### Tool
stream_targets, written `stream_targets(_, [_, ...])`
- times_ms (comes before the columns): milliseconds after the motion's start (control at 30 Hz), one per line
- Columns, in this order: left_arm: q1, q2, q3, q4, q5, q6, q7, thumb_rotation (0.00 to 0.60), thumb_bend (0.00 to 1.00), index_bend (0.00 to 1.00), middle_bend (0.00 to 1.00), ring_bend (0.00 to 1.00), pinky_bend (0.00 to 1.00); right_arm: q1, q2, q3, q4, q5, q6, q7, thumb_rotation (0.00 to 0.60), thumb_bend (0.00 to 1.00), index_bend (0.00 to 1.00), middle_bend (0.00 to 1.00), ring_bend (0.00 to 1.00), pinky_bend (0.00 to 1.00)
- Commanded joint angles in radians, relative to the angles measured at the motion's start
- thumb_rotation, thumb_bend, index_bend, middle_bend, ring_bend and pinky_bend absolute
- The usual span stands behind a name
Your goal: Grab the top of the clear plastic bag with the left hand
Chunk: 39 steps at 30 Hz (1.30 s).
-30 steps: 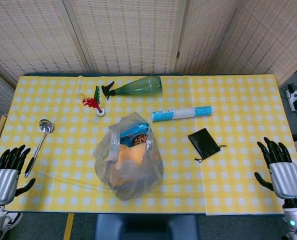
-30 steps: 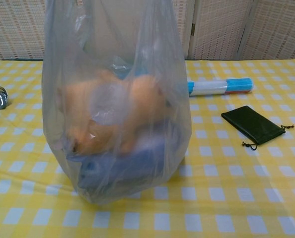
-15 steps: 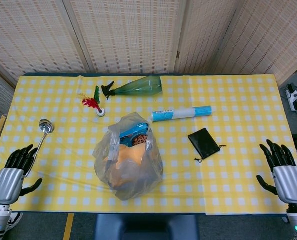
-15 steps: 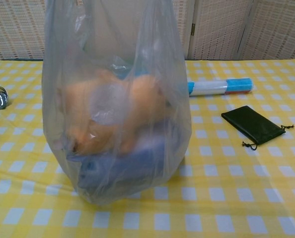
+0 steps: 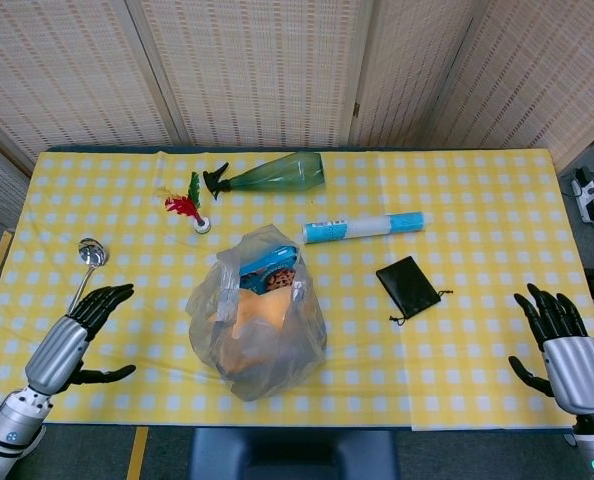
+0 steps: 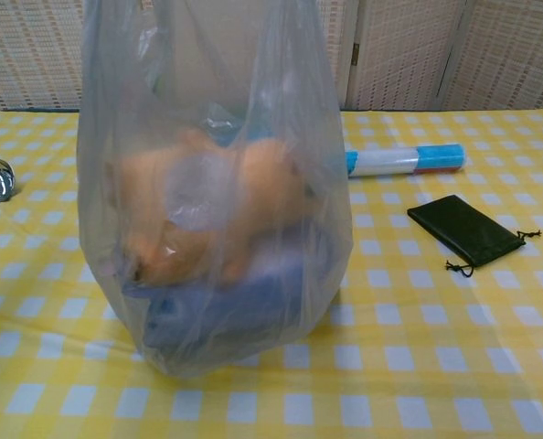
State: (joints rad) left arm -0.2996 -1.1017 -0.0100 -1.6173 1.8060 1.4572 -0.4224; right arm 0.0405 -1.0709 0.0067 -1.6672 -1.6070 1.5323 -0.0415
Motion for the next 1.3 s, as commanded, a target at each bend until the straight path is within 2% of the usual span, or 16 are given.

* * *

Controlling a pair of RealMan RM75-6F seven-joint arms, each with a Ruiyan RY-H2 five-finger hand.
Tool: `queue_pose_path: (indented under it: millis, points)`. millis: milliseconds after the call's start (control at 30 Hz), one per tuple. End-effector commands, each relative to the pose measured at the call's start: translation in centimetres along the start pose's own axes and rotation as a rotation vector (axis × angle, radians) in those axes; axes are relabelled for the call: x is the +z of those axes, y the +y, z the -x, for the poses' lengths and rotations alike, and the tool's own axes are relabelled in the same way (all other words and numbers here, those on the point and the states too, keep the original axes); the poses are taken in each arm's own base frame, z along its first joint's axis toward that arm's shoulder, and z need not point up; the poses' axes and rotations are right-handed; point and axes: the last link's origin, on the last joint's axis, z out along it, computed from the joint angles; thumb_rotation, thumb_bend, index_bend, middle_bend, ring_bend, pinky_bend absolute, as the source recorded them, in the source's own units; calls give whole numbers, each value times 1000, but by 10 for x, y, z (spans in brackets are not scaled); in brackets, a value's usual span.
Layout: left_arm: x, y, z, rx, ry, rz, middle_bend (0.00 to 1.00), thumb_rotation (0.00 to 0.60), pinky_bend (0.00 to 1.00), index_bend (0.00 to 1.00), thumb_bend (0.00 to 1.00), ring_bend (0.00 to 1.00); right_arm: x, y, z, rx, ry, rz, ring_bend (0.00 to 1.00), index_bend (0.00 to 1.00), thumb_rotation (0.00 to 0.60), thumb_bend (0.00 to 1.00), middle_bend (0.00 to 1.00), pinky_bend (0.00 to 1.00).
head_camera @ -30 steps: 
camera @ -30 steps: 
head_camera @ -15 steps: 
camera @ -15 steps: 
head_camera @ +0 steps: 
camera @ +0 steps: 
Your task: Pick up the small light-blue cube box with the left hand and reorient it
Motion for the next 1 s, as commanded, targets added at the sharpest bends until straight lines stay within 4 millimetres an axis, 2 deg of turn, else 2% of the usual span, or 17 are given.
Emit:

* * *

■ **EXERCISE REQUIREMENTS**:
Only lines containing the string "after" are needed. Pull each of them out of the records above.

■ **RESULT OF THE TASK**:
- times_ms (comes before the columns): milliseconds after the motion's start (control at 30 Hz), one per line
Tool: `queue_pose_path: (indented under it: millis, points)`. millis: milliseconds after the call's start (control at 30 Hz), one per tuple. End-effector commands, each relative to the pose measured at the call's start: translation in centimetres along the start pose's own axes and rotation as a rotation vector (axis × angle, radians) in those axes; axes are relabelled for the call: x is the +z of those axes, y the +y, z the -x, for the poses' lengths and rotations alike, and the tool's own axes are relabelled in the same way (all other words and numbers here, those on the point and the states too, keep the original axes); the poses are taken in each arm's own base frame, z along its first joint's axis toward that arm's shoulder, and z need not point up; the poses' axes and rotations are right-handed; point and axes: the last link's origin, on the last joint's axis, z out along it, computed from the joint angles; thumb_rotation, thumb_bend, index_bend, middle_bend, ring_bend, pinky_bend absolute, as the source recorded them, in the source's own units; calls give whole numbers, each value times 1000, but by 10 for x, y, z (spans in brackets are not scaled); in brackets, a value's usual span.

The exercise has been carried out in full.